#### [How to complete this task]
Once you reach the line containing "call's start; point", reproduce it and every later line exactly, through the end of the data.

#### [Records drawn from a dataset]

::::::::

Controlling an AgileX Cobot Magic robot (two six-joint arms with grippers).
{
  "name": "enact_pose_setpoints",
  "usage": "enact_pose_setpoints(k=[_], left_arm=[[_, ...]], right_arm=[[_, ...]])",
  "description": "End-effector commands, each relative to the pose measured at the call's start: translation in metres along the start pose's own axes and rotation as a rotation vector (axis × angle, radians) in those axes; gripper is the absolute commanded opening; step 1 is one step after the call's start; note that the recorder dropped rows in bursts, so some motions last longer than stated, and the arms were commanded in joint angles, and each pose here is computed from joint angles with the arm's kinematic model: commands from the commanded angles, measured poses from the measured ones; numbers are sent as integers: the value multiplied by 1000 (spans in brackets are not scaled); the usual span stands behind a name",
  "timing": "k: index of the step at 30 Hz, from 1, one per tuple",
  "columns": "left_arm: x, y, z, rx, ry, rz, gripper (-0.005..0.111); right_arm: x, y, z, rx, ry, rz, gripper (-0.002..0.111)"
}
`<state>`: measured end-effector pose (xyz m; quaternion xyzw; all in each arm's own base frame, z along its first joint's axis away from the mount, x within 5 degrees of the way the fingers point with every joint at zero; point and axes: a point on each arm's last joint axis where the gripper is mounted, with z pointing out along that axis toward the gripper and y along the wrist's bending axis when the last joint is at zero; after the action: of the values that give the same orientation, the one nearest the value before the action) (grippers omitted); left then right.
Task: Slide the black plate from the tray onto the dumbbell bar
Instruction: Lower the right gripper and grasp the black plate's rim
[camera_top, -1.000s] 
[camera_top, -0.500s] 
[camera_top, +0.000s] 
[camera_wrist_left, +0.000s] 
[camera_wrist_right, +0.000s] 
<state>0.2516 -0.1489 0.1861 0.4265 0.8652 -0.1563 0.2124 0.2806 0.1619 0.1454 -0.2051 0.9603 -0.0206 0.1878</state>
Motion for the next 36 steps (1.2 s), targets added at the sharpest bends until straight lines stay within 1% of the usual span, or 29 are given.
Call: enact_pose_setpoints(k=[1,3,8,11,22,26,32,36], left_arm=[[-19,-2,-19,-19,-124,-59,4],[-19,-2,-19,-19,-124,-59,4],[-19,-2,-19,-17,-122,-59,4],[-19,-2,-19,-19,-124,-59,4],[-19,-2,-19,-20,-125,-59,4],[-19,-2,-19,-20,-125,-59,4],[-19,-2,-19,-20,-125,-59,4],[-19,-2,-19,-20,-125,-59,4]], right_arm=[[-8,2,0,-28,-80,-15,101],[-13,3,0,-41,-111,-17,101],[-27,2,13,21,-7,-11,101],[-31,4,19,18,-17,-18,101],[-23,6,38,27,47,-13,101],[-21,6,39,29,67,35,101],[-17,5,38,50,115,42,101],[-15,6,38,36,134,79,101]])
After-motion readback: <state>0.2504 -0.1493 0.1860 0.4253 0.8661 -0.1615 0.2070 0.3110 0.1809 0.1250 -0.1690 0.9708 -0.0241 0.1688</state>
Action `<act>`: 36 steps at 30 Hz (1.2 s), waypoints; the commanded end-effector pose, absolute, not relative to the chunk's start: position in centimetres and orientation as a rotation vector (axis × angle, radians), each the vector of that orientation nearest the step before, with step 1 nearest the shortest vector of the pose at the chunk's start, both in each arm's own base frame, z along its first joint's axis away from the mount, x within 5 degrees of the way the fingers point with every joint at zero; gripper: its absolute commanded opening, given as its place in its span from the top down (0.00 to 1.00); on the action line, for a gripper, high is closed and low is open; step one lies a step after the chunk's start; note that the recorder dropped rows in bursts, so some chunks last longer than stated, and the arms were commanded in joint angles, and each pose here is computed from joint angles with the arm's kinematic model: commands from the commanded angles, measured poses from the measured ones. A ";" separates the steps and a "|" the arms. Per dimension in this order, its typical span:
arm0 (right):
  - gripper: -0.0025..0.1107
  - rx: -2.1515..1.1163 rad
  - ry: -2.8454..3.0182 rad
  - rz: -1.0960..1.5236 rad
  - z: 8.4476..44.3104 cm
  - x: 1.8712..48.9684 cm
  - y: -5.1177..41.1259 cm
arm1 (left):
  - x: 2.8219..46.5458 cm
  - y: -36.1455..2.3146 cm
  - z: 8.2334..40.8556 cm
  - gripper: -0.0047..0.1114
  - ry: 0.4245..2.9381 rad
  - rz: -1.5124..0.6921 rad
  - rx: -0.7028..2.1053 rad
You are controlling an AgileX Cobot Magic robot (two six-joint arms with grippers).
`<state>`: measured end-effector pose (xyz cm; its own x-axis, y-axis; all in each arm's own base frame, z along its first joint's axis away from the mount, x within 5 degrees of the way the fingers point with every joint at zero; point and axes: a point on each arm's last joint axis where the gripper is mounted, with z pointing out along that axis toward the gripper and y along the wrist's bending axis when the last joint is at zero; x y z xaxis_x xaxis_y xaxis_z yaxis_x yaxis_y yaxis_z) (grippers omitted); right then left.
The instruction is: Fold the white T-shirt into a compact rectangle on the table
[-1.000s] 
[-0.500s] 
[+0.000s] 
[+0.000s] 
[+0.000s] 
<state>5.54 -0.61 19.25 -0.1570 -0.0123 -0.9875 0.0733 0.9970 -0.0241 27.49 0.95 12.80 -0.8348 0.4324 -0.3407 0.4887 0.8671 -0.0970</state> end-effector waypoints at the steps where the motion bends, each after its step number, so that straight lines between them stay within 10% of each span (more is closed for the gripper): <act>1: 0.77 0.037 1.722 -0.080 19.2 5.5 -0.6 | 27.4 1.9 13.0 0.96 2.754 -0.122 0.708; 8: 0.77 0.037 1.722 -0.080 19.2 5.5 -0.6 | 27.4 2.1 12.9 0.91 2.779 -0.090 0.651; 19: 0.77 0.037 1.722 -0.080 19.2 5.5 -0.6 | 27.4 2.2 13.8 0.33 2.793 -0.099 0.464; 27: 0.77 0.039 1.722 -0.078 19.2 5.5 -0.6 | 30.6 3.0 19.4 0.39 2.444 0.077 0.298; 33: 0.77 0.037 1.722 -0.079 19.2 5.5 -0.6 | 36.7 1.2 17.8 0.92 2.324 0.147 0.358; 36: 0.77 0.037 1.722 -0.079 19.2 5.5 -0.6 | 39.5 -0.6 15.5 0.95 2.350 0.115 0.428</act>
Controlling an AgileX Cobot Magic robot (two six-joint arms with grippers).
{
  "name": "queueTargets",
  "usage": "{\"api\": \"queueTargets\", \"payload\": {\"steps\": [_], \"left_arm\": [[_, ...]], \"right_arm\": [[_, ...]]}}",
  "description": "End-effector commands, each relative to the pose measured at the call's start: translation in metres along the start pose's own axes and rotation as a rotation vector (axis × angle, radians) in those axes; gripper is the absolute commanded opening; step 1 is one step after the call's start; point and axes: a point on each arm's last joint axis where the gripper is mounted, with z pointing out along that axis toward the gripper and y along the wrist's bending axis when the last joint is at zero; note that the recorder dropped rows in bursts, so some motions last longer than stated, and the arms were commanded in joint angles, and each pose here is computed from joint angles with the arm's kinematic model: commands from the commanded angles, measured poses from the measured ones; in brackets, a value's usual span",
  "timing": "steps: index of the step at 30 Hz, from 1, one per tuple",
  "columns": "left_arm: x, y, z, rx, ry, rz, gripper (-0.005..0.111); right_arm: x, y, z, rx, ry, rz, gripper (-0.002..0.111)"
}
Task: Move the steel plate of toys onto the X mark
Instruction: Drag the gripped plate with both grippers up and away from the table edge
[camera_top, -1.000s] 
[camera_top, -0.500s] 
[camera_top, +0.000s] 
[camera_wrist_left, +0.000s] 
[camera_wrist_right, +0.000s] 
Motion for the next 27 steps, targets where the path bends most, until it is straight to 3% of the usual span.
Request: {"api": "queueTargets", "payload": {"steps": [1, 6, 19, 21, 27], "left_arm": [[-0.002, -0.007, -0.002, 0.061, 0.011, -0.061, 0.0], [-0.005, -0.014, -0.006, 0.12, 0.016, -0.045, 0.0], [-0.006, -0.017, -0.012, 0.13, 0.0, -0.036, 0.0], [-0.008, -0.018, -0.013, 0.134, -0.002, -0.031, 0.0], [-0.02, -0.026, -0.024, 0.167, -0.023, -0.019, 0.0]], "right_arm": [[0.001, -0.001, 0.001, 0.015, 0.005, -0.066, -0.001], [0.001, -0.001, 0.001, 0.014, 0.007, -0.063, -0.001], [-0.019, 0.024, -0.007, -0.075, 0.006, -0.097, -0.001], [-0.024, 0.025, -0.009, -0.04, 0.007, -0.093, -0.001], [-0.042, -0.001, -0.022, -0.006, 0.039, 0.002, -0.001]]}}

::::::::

#### [Result]
  "description": "End-effector commands, each relative to the pose measured at the call's start: translation in metres along the start pose's own axes and rotation as a rotation vector (axis × angle, radians) in those axes; gripper is the absolute commanded opening; step 1 is one step after the call's start; point and axes: a point on each arm's last joint axis where the gripper is mounted, with z pointing out along that axis toward the gripper and y along the wrist's bending axis when the last joint is at zero; note that the recorder dropped rows in bursts, so some motions last longer than stated, and the arms were commanded in joint angles, and each pose here is computed from joint angles with the arm's kinematic model: commands from the commanded angles, measured poses from the measured ones; in brackets, a value's usual span",
  "timing": "steps: index of the step at 30 Hz, from 1, one per tuple",
  "columns": "left_arm: x, y, z, rx, ry, rz, gripper (-0.005..0.111); right_arm: x, y, z, rx, ry, rz, gripper (-0.002..0.111)"
}
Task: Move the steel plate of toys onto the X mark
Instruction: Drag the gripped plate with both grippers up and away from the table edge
[camera_top, -1.000s] 
[camera_top, -0.500s] 
[camera_top, +0.000s] 
[camera_wrist_left, +0.000s] 
[camera_wrist_right, +0.000s] 
Motion for the next 27 steps, targets where the path bends most, until it is straight to 3% of the usual span.
Request: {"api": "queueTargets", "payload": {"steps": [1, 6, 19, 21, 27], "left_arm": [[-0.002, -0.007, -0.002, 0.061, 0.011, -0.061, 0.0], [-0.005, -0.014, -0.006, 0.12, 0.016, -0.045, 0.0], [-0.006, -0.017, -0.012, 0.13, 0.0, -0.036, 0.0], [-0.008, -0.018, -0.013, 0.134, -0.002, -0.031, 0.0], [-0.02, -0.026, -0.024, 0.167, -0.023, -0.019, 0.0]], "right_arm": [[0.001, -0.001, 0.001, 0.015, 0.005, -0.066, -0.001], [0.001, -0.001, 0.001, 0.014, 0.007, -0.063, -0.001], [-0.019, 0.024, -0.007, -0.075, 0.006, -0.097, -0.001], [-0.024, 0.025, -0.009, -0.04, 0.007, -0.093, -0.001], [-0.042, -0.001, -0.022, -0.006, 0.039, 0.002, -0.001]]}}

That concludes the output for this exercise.